● WHAT TO WORK ON
Search the entries below for the string "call" and give the number of lines that hold it, nothing else.

[Data extracted from a collection]
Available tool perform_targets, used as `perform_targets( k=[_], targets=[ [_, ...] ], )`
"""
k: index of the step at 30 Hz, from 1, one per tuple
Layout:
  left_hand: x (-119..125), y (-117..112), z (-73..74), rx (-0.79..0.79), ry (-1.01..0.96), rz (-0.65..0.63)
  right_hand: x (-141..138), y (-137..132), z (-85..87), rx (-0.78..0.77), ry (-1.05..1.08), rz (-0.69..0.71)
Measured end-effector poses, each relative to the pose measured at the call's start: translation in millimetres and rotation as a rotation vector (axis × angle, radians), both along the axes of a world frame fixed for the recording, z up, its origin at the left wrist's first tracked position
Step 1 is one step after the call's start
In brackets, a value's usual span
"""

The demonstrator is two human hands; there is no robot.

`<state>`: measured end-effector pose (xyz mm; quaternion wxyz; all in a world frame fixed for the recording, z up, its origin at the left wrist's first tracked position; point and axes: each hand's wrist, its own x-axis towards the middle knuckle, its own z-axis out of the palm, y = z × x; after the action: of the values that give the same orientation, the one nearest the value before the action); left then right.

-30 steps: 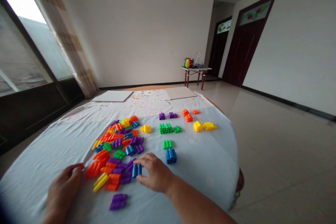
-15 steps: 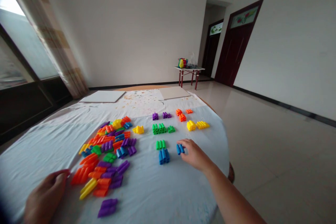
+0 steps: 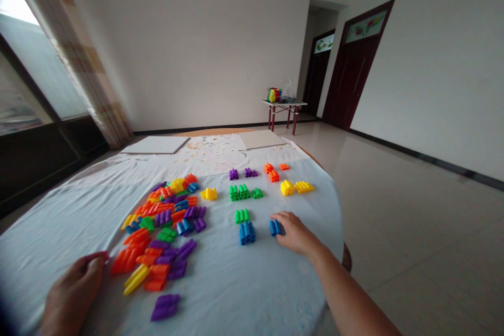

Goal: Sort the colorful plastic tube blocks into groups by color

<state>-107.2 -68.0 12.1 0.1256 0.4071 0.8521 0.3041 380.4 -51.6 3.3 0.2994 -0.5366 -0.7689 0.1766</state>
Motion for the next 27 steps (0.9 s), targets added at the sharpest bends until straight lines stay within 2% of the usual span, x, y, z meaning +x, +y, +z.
perform_targets(
  k=[5, 7, 10, 13, 17, 22, 27],
  targets=[
    [1, 0, -2.2, 0.020, 0.002, 0.011, -26, -10, 29.2, 0.221, 0.092, -0.014],
    [3, -1, -1.5, 0.036, 0.003, 0.012, -49, -17, 43.8, 0.266, 0.149, 0.037],
    [5, -2, -0.6, 0.061, 0.002, 0.012, -93, -29, 56.4, 0.228, 0.189, 0.183],
    [8, -4, -0.5, 0.084, 0.009, 0.026, -139, -35, 53.3, 0.142, 0.185, 0.350],
    [10, -6, -0.8, 0.112, 0.004, 0.025, -185, -32, 33.4, 0.058, 0.141, 0.477],
    [11, -7, -1.8, 0.138, -0.017, 0.020, -200, -23, 14.6, 0.080, 0.075, 0.414],
    [10, -5, -3.9, 0.160, -0.034, 0.014, -208, 0, 20.4, 0.158, 0.029, 0.317]
  ],
)
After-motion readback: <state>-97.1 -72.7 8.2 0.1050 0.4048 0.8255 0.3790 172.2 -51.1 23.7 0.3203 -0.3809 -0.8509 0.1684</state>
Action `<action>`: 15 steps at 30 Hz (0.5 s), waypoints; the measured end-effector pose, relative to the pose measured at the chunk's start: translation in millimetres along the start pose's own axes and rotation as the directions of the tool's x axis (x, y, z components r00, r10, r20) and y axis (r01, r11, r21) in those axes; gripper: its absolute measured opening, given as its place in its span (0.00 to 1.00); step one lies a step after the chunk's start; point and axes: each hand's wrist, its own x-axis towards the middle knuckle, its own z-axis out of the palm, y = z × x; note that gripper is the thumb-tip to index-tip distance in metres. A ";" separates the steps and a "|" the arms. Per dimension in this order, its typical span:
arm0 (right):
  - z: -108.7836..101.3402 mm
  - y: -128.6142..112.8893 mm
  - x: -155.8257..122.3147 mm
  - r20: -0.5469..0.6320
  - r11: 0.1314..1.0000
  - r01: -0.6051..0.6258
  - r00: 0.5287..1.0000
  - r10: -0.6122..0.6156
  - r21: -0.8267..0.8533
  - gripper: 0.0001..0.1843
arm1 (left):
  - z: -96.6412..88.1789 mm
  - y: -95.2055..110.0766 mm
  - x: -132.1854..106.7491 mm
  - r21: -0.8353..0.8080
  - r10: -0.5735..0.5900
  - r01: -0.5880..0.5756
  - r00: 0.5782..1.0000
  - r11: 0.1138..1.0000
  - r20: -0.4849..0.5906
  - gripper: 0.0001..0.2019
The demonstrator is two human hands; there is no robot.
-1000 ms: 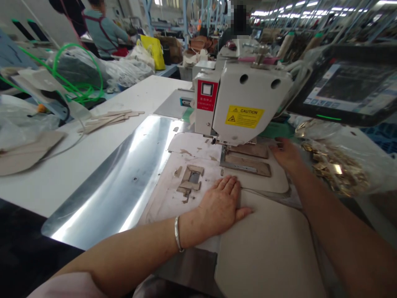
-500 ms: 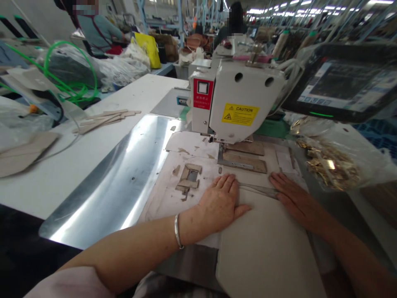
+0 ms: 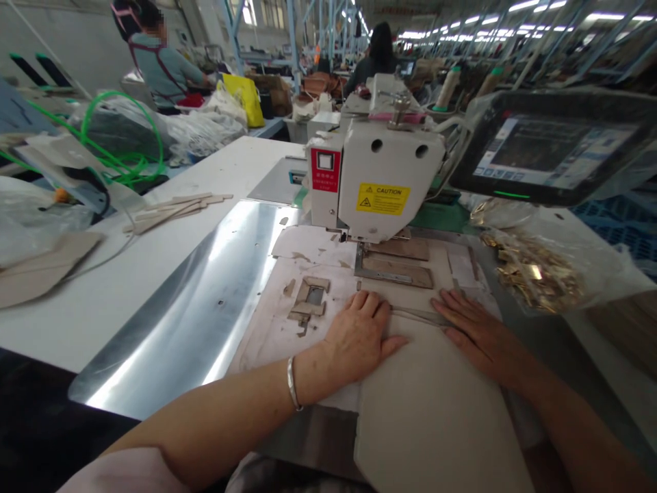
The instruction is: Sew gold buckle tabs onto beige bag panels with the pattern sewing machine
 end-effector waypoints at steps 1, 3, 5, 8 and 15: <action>-0.4 0.1 0.3 0.009 1.000 0.002 1.000 -0.002 -0.001 0.28 | -0.7 -0.5 0.8 0.001 0.002 -0.002 1.000 1.000 0.010 0.27; -1.0 0.6 0.7 0.019 1.000 0.004 1.000 -0.004 -0.005 0.28 | -1.4 -1.6 2.3 0.012 0.009 -0.010 1.000 1.000 0.021 0.27; -1.2 0.5 1.0 0.024 1.000 0.005 1.000 -0.005 -0.009 0.28 | -1.5 -2.9 3.7 0.026 0.021 -0.021 1.000 0.999 0.017 0.28; -1.2 -1.0 2.9 0.025 1.000 0.002 1.000 -0.002 -0.018 0.27 | -2.1 -4.7 5.9 0.039 0.037 -0.038 0.999 0.999 0.019 0.30; -4.5 -4.0 7.2 0.022 1.000 0.001 1.000 -0.001 -0.011 0.26 | -3.6 -2.8 8.9 0.052 0.023 -0.024 0.999 0.998 0.023 0.31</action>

● PROBLEM SOLUTION
2